In the American context, this would be a disaster. Beyond raising rates of
middle class family dissolution, a further separation of marriage from
parenthood would reverse the healthy turn away from single-parenting that we
have begun to see since welfare reform. And cross-class family decline would
bring intense pressure for a new expansion of the American welfare state.

All this is happening in Britain. With the Nordic pattern's spread across
Europe, Britain's out-of-wedlock birthrate has risen to 40 percent. Most of
that increase is among cohabiting couples. Yet a significant number of
out-of-wedlock births in Britain are to lone teenage mothers. This a
function of Britain's class divisions. Remember that although the
Scandinavian welfare state encourages family dissolution in the long term,
in the short term, Scandinavian parents giving birth out of wedlock tend to
stay together. But given the presence of a substantial underclass in
Britain, the spread of Nordic cohabitation there has sent lone teen
parenting rates way up. As Britain's rates of single parenting and family
dissolution have grown, so has pressure to expand the welfare state to
compensate for economic help that families can no longer provide.
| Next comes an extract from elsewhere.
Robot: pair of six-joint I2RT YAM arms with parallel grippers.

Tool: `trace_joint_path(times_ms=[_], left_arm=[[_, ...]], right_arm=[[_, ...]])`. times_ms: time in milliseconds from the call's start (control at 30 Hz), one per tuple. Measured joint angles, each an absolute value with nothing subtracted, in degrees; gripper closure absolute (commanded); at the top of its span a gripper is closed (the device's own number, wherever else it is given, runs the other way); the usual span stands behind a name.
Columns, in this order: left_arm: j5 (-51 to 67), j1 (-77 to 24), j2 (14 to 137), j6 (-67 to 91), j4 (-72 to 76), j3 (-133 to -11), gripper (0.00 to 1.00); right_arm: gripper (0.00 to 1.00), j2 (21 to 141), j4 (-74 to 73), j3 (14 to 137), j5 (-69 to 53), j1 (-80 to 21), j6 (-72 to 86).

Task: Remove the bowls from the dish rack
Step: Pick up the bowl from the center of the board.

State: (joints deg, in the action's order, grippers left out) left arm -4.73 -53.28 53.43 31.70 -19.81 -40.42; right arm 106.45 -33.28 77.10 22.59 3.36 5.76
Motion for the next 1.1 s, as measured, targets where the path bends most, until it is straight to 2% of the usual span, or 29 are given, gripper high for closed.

But of
course, an expansion of the welfare state would only lock the weakening of
Britain's family system into place.

If America is to avoid being forced into a similar choice, we'll have to
resist the separation of marriage from parenthood. Yet even now we are being
pushed in the Scandinavian direction. Stimulated by rising rates of
unmarried parenthood, the influential American Law Institute (ALI) has
proposed a series of legal reforms ("Principles of Family Dissolution")
designed to equalize marriage and cohabitation. Adoption of the ALI
principles would be a giant step toward the Scandinavian system.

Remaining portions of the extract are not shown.